Return every line below exactly as written.

→ **Raw data**
[Start of Attachment]
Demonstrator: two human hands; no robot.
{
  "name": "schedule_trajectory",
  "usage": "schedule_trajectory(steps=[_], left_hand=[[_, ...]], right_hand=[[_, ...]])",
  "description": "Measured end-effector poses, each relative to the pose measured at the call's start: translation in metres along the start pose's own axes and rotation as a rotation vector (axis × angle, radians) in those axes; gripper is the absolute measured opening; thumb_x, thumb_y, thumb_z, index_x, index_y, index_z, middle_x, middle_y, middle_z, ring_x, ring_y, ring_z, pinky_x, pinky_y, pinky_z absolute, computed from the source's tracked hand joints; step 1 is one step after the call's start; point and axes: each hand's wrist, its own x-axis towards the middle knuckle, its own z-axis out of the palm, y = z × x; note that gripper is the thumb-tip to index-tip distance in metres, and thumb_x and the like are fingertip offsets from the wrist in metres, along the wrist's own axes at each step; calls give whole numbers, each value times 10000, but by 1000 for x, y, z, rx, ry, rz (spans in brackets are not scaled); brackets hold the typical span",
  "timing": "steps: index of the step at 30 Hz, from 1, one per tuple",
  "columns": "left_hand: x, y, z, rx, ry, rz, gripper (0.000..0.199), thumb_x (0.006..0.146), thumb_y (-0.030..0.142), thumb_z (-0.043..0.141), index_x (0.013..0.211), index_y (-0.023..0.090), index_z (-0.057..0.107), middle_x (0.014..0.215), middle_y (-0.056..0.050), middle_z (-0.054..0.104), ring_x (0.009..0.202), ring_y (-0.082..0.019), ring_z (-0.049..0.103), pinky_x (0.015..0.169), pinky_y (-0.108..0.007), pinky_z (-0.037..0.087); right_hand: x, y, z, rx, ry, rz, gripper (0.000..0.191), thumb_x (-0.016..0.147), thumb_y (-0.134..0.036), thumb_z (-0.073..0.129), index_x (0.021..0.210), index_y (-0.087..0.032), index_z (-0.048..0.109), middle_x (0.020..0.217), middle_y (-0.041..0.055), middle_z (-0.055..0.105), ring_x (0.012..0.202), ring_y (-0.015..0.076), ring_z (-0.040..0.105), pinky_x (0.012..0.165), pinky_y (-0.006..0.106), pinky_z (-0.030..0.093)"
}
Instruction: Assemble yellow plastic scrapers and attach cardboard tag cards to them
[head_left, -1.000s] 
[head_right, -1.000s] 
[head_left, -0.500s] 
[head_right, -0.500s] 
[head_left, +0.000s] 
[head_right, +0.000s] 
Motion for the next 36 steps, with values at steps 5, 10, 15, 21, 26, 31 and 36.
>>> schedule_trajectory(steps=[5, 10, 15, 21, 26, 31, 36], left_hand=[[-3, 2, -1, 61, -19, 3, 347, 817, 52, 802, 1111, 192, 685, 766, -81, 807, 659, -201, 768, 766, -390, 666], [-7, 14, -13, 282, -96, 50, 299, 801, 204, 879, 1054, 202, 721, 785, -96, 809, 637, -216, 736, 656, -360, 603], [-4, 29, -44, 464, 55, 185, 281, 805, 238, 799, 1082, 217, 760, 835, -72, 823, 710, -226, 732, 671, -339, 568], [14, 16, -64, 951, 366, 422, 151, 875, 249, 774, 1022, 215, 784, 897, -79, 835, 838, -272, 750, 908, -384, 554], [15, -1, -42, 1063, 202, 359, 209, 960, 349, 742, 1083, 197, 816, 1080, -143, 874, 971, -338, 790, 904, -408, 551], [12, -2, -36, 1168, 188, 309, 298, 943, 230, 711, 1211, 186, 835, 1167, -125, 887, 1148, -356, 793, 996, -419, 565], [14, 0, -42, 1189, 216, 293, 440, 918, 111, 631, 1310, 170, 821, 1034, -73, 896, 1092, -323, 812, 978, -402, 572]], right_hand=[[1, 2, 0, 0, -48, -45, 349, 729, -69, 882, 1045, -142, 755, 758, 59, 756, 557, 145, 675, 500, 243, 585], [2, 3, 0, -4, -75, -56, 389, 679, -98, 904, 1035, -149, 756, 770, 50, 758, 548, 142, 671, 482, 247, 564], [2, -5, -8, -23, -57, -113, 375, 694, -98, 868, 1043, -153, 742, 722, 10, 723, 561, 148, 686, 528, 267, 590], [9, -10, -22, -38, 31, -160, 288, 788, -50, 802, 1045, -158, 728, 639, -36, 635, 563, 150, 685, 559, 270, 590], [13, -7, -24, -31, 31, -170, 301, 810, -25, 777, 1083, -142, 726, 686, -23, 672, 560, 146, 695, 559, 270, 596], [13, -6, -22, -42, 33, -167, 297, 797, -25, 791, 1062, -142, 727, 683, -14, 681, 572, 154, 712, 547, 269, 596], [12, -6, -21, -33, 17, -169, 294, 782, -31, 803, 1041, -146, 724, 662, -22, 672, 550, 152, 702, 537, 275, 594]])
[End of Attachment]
→ **Output for this exercise**
Demonstrator: two human hands; no robot.
{
  "name": "schedule_trajectory",
  "usage": "schedule_trajectory(steps=[_], left_hand=[[_, ...]], right_hand=[[_, ...]])",
  "description": "Measured end-effector poses, each relative to the pose measured at the call's start: translation in metres along the start pose's own axes and rotation as a rotation vector (axis × angle, radians) in those axes; gripper is the absolute measured opening; thumb_x, thumb_y, thumb_z, index_x, index_y, index_z, middle_x, middle_y, middle_z, ring_x, ring_y, ring_z, pinky_x, pinky_y, pinky_z absolute, computed from the source's tracked hand joints; step 1 is one step after the call's start; point and axes: each hand's wrist, its own x-axis towards the middle knuckle, its own z-axis out of the palm, y = z × x; note that gripper is the thumb-tip to index-tip distance in metres, and thumb_x and the like are fingertip offsets from the wrist in metres, along the wrist's own axes at each step; calls give whole numbers, each value times 10000, but by 1000 for x, y, z, rx, ry, rz (spans in brackets are not scaled); brackets hold the typical span",
  "timing": "steps: index of the step at 30 Hz, from 1, one per tuple",
  "columns": "left_hand: x, y, z, rx, ry, rz, gripper (0.000..0.199), thumb_x (0.006..0.146), thumb_y (-0.030..0.142), thumb_z (-0.043..0.141), index_x (0.013..0.211), index_y (-0.023..0.090), index_z (-0.057..0.107), middle_x (0.014..0.215), middle_y (-0.056..0.050), middle_z (-0.054..0.104), ring_x (0.009..0.202), ring_y (-0.082..0.019), ring_z (-0.049..0.103), pinky_x (0.015..0.169), pinky_y (-0.108..0.007), pinky_z (-0.037..0.087); right_hand: x, y, z, rx, ry, rz, gripper (0.000..0.191), thumb_x (-0.016..0.147), thumb_y (-0.134..0.036), thumb_z (-0.073..0.129), index_x (0.021..0.210), index_y (-0.087..0.032), index_z (-0.048..0.109), middle_x (0.020..0.217), middle_y (-0.041..0.055), middle_z (-0.055..0.105), ring_x (0.012..0.202), ring_y (-0.015..0.076), ring_z (-0.040..0.105), pinky_x (0.012..0.165), pinky_y (-0.006..0.106), pinky_z (-0.030..0.093)"
}
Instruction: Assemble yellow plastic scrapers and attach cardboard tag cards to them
[head_left, -1.000s] 
[head_right, -1.000s] 
[head_left, -0.500s] 
[head_right, -0.500s] 
[head_left, +0.000s] 
[head_right, +0.000s] 
Motion for the next 36 steps, with values at steps 5, 10, 15, 21, 26, 31 and 36.
>>> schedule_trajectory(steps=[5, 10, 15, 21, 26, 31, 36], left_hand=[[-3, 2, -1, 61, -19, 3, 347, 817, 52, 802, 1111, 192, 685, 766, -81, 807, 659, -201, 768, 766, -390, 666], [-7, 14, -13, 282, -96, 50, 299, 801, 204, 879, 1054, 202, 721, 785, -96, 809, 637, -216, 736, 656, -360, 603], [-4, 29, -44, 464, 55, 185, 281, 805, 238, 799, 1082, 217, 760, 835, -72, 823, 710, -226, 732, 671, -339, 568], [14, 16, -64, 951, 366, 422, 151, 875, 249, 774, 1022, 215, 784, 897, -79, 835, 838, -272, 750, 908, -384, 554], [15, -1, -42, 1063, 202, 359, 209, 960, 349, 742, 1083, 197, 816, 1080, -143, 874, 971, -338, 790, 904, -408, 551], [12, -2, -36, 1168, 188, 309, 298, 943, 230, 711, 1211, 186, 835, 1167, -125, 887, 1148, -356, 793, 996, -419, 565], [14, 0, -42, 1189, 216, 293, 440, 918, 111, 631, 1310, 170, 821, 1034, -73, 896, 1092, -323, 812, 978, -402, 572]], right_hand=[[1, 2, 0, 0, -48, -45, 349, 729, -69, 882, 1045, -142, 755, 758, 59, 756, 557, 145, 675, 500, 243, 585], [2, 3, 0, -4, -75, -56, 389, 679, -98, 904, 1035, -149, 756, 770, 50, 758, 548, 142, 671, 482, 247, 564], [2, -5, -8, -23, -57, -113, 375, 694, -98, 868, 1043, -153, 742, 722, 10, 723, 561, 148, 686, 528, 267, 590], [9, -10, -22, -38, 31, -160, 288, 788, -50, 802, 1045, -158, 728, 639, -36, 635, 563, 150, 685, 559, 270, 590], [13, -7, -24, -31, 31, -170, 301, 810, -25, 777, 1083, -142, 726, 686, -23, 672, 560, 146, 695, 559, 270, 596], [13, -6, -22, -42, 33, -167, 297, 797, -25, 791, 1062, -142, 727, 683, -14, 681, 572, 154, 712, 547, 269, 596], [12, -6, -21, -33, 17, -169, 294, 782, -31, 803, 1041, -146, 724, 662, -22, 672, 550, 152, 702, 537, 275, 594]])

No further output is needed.